A helping hand from Europe

How European Central Bank (ECB) Quantitative Easing (QE) moved the markets, including the rand and the RSA Yields. Is this good news for emerging market economies?

The unexpected scale of the intended QE in Europe announced on Thursday moved the markets. Most conspicuously it weakened the euro vs the US dollar. Such weakness must be good for European exporters and thus for growth prospects in Europe regardless of how much more lending European banks will do with their pumped up cash reserves. Some stimulus from a weaker euro will add something to the demand for bank credit, which has been as weak as the supply of bank credit from European banks – hence the case for QE.
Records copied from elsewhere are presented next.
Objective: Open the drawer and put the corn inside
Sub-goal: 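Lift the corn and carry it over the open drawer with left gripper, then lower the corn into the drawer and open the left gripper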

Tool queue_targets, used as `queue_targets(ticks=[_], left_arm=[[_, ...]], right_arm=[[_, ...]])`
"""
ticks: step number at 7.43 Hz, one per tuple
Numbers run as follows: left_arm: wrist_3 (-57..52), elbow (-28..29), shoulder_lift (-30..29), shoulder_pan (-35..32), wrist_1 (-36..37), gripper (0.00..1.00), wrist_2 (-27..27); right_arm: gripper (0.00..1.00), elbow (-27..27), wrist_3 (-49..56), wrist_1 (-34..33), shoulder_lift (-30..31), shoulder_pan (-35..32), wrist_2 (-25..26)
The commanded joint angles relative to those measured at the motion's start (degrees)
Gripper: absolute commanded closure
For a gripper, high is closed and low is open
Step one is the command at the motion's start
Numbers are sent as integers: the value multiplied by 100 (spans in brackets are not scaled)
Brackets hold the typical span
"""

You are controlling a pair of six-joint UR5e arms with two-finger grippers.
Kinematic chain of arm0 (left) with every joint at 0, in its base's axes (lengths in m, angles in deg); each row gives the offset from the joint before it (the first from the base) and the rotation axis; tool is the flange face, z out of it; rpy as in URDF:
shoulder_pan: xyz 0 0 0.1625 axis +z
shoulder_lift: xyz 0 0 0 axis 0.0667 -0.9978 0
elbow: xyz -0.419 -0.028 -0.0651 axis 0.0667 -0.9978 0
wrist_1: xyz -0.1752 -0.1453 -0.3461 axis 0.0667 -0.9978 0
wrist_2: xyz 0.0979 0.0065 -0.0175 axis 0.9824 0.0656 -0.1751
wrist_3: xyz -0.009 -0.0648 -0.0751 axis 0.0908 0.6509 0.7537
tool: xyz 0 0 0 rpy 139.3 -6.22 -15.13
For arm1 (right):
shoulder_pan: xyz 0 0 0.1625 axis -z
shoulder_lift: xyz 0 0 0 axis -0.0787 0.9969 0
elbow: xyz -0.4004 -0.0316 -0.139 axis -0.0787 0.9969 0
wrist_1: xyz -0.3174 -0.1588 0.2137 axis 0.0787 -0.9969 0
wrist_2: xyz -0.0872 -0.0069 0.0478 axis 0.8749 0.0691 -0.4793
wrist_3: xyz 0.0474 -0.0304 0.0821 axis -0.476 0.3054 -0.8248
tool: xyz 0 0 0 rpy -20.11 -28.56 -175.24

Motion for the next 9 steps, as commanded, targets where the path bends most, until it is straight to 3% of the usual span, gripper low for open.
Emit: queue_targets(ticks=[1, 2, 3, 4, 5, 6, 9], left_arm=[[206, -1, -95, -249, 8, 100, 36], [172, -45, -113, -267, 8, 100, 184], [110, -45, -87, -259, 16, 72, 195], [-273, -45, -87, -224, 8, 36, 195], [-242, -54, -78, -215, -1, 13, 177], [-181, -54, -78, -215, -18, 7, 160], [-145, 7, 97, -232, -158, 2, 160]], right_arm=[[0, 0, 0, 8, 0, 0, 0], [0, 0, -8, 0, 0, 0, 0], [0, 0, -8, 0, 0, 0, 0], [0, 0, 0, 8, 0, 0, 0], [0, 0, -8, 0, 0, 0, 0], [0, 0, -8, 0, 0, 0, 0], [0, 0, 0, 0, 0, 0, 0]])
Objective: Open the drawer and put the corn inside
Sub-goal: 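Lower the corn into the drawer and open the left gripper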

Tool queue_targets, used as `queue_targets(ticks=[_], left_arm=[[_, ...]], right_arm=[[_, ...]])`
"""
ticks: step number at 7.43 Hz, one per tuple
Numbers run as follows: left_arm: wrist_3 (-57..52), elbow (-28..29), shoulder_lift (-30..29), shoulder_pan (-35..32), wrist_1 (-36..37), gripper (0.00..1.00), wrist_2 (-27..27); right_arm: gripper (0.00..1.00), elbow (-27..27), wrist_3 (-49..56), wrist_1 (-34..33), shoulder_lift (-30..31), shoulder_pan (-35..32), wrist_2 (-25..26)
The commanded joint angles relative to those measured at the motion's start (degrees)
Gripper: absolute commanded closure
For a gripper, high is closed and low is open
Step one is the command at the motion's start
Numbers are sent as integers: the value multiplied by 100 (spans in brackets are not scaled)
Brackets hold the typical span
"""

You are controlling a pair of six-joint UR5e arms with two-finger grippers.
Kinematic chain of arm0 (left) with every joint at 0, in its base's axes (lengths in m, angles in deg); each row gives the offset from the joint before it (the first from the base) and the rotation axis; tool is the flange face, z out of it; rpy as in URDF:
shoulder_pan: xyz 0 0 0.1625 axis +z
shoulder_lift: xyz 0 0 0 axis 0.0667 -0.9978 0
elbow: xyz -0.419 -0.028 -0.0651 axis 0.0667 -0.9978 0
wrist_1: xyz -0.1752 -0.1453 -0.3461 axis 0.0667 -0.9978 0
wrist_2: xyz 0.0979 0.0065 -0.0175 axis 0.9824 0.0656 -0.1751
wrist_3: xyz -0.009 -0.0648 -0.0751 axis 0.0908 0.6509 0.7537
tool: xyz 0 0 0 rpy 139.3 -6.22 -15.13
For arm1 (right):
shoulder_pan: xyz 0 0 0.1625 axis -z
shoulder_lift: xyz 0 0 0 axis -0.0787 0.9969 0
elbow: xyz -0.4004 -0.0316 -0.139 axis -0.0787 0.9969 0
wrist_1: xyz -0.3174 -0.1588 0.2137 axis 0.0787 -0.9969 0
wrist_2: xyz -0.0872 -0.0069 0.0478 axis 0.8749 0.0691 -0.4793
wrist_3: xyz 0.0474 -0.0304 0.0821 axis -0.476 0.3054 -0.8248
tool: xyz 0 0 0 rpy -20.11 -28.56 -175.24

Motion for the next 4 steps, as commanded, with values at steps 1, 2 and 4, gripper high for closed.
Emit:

US dollar strength and euro weakness was an entirely predictable response to what became a wider interest rate spread in favour of US Treasuries over Bunds.

The rand not only gained against the euro but also strengthened against the US dollar on the QE facts.

This strength was however not confined to the rand. It was also extended to many of the other emerging market currencies. The rand lost a little bit of ground against the Brazilian real and gained against the Turkish lira. It also held its own against the Mexican peso and Indian rupee as we also show below. Thus euro weakness vs the US dollar extended to emerging market currencies, including the rand.

The strength of the rand vs the euro was linked with further strength in the RSA bond market. We have alluded in previous notes to the recently strong relationship between the rand/euro and RSA long bond yields. This trend of declining RSA yields associated with rand/euro strength held up strongly over the past few days. It indicates that the lower euro interest rates and a wider spread in favour of RSA (and presumably other emerging market) bond yields also attracted flows of funds out of or away from Europe – enough to move emerging market bond yields lower.

It was not only emerging market bond markets that seemed to benefit from changes in flows of funds in response to ECB QE. Emerging market equity markets, including the JSE when measured in US dollars, also outperformed the S&P 500.

Lower interest rates and determined reflation in Europe have improved global growth prospects. It does appear that EM bond and currency markets have benefitted and that EM economies may grow faster in response to the sustained improvement in the US economy and now hopefully better growth prospects in Europe on which EM economies depend. So much can be read into market moves. As we have mentioned before it is hard to predict other than dollar strength Vs the Euro in the light of the sustained spread in the yields offered by US Treasuries over German Bunds. It seems that the wide spread between Euro yields and EM yields can help to protect EM currencies including the ZAR from dollar strength. This means less inflation as well as low long term rates. It can also mean lower short term rates that might help stimulate growth even as inflation comes down.